Overall, the combined net-long across 25 major futures markets rose by just 2% to 950,325 lots.
Crude oil was sold again with the 27,000-lot reduction in Brent and WTI taking the net-long down to 732,000 lots, the lowest since October. Traders remain unprepared for a potential drop below key support, currently at $71/barrel on Brent crude oil. The combined gross-short in Brent and WTI at 71,000 lots is close to the lowest seen during the past five years. This as the fear of supply disruption weighs harder than the risk to demand from trade wars and the recent increase in supply.
Natural gas buyers covered short positions as the price rallied in response to a persistent supply deficit despite record production.
Gold’s net-short reached a new record of 63,000 lots as funds continued to add length to the gross-short while cutting gross-longs. In silver the net-short increased by 88%, but is still only 32% of the recent record.
Renewed long liquidation in HG copper increased the net-short to a 22-month high.
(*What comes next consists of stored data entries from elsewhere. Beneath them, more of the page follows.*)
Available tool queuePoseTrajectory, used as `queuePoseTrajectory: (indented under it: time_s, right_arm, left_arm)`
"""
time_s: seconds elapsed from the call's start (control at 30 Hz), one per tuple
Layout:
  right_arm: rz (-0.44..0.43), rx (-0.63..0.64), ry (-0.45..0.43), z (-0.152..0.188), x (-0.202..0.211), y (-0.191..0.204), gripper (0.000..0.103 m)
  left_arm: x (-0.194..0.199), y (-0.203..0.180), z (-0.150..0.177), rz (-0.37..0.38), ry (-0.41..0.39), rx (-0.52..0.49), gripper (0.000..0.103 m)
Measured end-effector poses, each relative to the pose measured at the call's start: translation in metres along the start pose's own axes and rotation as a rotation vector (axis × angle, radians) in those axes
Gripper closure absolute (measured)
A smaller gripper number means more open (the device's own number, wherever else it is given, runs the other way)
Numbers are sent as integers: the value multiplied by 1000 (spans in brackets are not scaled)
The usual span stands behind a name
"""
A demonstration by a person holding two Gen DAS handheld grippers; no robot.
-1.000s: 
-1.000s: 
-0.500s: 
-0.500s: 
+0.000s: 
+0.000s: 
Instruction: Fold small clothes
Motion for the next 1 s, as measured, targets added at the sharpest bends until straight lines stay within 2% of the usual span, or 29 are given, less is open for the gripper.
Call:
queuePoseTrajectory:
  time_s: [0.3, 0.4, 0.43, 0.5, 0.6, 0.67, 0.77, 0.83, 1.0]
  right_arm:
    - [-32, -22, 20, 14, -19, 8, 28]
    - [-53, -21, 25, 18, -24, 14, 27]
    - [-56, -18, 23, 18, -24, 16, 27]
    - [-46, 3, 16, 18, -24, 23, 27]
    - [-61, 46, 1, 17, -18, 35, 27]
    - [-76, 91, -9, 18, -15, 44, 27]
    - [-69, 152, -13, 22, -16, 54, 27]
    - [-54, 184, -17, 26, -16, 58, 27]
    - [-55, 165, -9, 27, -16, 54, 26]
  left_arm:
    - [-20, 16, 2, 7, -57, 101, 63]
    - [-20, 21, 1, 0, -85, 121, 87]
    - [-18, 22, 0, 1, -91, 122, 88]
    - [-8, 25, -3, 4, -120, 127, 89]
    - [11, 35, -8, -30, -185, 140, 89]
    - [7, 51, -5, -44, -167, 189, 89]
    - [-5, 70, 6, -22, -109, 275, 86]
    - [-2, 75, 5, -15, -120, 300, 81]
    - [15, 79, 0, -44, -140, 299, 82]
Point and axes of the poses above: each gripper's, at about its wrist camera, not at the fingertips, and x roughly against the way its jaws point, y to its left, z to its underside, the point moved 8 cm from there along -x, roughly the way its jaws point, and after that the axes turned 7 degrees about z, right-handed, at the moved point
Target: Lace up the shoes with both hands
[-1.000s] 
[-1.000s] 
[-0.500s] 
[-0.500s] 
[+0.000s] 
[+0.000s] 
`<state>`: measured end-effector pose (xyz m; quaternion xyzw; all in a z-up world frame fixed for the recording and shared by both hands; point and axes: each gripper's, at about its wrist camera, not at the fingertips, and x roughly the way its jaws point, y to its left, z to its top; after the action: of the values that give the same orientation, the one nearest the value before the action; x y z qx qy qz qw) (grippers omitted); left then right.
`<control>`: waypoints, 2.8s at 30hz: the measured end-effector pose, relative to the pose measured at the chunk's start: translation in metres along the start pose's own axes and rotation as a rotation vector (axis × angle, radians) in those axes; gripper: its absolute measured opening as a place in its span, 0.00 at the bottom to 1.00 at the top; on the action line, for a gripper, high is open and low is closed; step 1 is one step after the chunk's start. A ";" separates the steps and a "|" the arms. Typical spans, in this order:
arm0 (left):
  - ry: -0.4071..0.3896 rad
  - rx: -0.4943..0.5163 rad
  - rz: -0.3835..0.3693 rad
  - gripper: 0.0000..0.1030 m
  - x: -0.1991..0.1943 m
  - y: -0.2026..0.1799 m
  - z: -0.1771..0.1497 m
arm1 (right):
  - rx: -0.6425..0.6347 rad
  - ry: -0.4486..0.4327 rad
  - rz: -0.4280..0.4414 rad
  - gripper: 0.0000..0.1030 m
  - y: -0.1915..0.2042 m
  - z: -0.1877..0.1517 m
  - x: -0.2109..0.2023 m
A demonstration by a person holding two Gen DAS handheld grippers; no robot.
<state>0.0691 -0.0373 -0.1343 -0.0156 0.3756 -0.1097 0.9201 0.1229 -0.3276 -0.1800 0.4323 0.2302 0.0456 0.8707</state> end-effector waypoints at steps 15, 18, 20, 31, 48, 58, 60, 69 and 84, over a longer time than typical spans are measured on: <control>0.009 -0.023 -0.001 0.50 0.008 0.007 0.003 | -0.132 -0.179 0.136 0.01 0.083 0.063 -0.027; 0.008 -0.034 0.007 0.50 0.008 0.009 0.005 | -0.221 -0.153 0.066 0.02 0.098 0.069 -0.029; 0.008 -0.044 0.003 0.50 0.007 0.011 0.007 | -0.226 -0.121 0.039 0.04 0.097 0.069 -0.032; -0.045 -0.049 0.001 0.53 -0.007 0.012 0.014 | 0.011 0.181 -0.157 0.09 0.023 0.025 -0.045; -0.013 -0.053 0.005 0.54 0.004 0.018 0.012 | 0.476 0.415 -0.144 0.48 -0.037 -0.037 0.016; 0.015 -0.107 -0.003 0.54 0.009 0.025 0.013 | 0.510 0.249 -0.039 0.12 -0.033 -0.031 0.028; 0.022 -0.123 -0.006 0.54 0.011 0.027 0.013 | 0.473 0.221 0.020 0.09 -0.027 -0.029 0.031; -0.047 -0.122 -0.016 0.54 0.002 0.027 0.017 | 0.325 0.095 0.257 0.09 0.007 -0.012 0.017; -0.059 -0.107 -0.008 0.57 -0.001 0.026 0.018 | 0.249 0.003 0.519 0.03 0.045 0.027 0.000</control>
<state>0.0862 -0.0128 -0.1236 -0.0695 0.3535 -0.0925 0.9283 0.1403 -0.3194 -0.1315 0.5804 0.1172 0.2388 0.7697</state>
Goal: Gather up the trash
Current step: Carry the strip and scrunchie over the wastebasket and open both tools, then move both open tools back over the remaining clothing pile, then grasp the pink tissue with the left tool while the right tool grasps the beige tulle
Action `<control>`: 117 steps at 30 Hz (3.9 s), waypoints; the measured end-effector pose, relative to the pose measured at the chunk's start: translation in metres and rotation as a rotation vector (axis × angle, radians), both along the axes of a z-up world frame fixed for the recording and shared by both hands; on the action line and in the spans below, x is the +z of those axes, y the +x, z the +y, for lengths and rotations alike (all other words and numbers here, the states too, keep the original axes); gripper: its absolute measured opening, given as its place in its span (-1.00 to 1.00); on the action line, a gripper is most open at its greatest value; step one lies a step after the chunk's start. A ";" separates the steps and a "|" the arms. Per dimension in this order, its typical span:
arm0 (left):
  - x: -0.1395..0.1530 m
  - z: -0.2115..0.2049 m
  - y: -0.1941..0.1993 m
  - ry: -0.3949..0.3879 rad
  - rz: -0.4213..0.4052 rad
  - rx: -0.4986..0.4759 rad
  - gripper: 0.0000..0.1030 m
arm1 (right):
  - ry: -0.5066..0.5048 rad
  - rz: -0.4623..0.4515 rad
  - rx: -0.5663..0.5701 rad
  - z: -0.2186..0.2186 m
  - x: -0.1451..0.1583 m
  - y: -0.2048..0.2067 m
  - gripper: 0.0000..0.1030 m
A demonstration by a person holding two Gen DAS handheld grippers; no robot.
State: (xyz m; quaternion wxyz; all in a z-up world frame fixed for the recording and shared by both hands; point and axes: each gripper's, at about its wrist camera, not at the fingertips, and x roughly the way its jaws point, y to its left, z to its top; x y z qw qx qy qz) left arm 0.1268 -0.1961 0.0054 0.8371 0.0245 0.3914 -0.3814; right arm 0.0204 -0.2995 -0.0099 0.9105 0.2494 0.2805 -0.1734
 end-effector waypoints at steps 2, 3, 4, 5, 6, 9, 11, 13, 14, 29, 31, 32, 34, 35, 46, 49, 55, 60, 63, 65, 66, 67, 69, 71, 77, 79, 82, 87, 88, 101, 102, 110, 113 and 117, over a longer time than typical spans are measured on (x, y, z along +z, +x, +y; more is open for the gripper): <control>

The focus on trade war and a Chinese slowdown has left the market exposed to a potential supply shock as strike action looms at the world’s biggest mine in Chile.
Grain traders were net-buyers of grains ahead of Friday’s important and as it turned out bearish WASDE report. Soybeans dropped by 4.7% while corn and wheat also tumbled after the report showed US farmers are set to harvest massive grain and oilseed crops this year and that scorching heat faced by some major growers in Australia, Europe, and CIS hasn’t curbed global grain supplies as much as expected. The Chicago wheat long reached 65,000 lots, a six-year high.
All four soft commodities were sold with traders turning net-short cocoa for the first time since January. This after the recent collapse which has seen the price drop by almost one-third since May.